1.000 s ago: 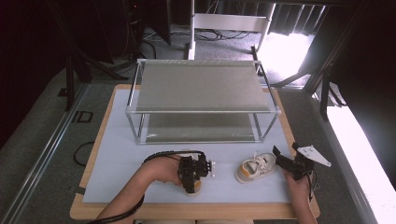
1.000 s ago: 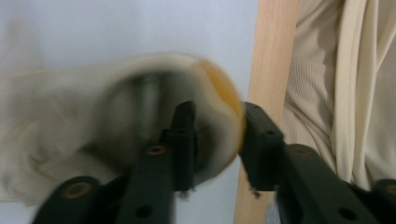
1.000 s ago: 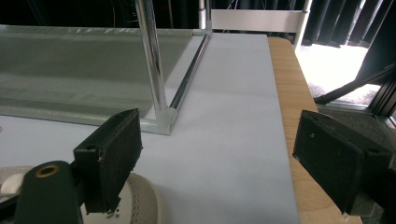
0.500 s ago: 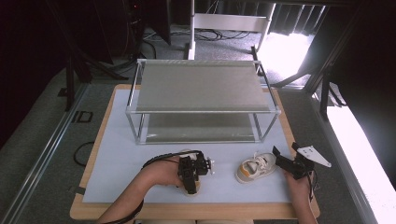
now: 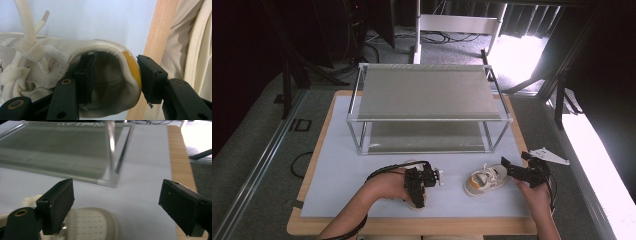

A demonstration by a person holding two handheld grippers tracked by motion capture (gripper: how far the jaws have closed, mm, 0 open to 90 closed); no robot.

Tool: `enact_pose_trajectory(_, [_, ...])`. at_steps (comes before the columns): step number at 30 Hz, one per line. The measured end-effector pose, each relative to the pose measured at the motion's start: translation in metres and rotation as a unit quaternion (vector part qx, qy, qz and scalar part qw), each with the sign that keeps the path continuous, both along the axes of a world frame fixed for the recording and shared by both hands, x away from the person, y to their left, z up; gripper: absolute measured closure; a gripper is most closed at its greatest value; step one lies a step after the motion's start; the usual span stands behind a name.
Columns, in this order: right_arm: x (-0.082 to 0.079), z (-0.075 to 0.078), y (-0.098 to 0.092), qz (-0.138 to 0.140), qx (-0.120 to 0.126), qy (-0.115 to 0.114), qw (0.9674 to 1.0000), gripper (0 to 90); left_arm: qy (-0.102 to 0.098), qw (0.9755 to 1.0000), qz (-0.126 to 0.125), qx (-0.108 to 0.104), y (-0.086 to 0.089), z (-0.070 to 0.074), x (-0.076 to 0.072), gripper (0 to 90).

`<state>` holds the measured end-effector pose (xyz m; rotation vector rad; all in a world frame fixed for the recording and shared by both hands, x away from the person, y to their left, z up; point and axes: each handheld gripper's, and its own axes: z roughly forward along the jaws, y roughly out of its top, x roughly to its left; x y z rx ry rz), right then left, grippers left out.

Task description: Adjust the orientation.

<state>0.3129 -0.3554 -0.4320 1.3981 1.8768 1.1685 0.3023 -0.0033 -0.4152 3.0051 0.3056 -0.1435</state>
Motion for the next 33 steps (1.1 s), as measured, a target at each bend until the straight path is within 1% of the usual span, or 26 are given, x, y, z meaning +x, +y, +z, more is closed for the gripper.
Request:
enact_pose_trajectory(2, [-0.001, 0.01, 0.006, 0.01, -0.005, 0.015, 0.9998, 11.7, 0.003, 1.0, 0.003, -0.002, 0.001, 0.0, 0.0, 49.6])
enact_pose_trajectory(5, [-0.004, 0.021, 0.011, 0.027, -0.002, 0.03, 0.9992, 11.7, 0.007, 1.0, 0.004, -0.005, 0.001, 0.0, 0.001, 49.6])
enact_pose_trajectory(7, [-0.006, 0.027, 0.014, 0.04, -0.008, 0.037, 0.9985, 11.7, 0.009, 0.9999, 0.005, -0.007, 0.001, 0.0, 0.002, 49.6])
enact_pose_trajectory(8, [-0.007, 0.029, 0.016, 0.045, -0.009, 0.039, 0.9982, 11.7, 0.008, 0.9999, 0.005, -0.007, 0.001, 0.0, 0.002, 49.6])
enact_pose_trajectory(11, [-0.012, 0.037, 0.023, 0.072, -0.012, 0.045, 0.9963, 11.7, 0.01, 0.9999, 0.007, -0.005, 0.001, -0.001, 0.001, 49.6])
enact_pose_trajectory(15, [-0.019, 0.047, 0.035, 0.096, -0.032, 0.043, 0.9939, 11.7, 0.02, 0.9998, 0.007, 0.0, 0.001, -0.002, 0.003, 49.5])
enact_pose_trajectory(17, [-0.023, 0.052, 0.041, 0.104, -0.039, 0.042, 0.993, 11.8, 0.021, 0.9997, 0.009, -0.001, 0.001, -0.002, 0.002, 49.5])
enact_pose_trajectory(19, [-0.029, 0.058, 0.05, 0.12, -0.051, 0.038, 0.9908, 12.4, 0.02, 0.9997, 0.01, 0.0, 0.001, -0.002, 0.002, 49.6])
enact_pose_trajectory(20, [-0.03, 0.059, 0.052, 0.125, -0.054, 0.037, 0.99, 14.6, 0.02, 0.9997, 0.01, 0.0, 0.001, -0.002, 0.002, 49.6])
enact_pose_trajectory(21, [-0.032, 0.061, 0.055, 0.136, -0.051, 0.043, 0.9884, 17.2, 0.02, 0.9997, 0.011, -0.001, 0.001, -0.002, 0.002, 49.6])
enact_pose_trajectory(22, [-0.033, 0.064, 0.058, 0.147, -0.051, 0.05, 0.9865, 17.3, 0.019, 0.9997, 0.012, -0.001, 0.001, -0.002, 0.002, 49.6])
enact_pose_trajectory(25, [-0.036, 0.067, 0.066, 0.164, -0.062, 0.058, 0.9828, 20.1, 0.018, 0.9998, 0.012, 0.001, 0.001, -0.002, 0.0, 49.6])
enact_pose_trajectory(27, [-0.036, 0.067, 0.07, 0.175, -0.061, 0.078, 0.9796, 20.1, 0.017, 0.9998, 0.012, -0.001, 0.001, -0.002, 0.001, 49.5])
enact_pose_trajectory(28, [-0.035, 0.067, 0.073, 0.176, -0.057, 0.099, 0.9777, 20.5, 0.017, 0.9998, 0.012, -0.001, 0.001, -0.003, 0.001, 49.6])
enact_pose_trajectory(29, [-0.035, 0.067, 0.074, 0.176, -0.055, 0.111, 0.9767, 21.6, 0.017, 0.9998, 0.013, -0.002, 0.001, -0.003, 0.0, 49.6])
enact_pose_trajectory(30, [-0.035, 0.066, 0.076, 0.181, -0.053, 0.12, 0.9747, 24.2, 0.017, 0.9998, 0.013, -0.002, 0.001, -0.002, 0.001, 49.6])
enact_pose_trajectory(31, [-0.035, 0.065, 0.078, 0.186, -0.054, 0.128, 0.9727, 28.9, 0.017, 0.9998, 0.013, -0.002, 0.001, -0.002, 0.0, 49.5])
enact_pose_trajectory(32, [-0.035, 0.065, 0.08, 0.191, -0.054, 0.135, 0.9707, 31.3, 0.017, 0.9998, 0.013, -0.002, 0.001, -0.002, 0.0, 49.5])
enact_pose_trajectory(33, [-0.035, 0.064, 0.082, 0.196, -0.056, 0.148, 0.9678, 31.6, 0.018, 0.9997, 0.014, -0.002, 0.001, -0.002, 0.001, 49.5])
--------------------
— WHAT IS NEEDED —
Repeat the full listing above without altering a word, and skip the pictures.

— SOLVED EXERCISE —
1.000 s ago: 
1.000 s ago: 
1.000 s ago: 
0.500 s ago: 
now: 

A demonstration by a person holding two handheld grippers tracked by motion capture (gripper: how far the jaws have closed, mm, 0 open to 90 closed); no robot.

Tool: `enact_pose_trajectory(_, [_, ...])`. at_steps (comes before the columns): step number at 30 Hz, one per line. The measured end-effector pose, each relative to the pose measured at the motion's start: translation in metres and rotation as a unit quaternion (vector part qx, qy, qz and scalar part qw), each with the sign that keeps the path continuous, both along the axes of a world frame fixed for the recording and shared by both hands, x away from the person, y to their left, z up; gripper: absolute measured closure; a gripper is most closed at its greatest value; step one lies a step after the motion's start; the usual span stands behind a name.
Columns, in this order: right_arm: x (-0.082 to 0.079), z (-0.075 to 0.078), y (-0.098 to 0.092), qz (-0.138 to 0.140), qx (-0.120 to 0.126), qy (-0.115 to 0.114), qw (0.9674 to 1.0000), gripper (0 to 90); left_arm: qy (-0.102 to 0.098), qw (0.9755 to 1.0000), qz (-0.126 to 0.125), qx (-0.108 to 0.104), y (-0.086 to 0.089), z (-0.070 to 0.074), x (-0.076 to 0.072), gripper (0 to 90).

`<state>` holds the measured end-effector pose (xyz m; rotation vector rad; all in a world frame fixed for the recording and shared by both hands, x away from the person, y to their left, z up; point and axes: each handheld gripper's, and its own axes: z roughly forward along the jaws, y roughly out of its top, x roughly to its left; x y z rx ry rz), right then left, grippers left out.

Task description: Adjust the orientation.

<state>0.3129 -0.3554 -0.4320 1.3981 1.8768 1.1685 0.3023 -0.0033 -0.4152 3.0051 0.3056 -0.1435</state>
Motion for the next 33 steps (1.1 s), as measured, a target at each bend until the straight path is within 1% of the usual span, or 26 are given, x, y, z meaning +x, +y, +z, more is closed for the gripper.
Request:
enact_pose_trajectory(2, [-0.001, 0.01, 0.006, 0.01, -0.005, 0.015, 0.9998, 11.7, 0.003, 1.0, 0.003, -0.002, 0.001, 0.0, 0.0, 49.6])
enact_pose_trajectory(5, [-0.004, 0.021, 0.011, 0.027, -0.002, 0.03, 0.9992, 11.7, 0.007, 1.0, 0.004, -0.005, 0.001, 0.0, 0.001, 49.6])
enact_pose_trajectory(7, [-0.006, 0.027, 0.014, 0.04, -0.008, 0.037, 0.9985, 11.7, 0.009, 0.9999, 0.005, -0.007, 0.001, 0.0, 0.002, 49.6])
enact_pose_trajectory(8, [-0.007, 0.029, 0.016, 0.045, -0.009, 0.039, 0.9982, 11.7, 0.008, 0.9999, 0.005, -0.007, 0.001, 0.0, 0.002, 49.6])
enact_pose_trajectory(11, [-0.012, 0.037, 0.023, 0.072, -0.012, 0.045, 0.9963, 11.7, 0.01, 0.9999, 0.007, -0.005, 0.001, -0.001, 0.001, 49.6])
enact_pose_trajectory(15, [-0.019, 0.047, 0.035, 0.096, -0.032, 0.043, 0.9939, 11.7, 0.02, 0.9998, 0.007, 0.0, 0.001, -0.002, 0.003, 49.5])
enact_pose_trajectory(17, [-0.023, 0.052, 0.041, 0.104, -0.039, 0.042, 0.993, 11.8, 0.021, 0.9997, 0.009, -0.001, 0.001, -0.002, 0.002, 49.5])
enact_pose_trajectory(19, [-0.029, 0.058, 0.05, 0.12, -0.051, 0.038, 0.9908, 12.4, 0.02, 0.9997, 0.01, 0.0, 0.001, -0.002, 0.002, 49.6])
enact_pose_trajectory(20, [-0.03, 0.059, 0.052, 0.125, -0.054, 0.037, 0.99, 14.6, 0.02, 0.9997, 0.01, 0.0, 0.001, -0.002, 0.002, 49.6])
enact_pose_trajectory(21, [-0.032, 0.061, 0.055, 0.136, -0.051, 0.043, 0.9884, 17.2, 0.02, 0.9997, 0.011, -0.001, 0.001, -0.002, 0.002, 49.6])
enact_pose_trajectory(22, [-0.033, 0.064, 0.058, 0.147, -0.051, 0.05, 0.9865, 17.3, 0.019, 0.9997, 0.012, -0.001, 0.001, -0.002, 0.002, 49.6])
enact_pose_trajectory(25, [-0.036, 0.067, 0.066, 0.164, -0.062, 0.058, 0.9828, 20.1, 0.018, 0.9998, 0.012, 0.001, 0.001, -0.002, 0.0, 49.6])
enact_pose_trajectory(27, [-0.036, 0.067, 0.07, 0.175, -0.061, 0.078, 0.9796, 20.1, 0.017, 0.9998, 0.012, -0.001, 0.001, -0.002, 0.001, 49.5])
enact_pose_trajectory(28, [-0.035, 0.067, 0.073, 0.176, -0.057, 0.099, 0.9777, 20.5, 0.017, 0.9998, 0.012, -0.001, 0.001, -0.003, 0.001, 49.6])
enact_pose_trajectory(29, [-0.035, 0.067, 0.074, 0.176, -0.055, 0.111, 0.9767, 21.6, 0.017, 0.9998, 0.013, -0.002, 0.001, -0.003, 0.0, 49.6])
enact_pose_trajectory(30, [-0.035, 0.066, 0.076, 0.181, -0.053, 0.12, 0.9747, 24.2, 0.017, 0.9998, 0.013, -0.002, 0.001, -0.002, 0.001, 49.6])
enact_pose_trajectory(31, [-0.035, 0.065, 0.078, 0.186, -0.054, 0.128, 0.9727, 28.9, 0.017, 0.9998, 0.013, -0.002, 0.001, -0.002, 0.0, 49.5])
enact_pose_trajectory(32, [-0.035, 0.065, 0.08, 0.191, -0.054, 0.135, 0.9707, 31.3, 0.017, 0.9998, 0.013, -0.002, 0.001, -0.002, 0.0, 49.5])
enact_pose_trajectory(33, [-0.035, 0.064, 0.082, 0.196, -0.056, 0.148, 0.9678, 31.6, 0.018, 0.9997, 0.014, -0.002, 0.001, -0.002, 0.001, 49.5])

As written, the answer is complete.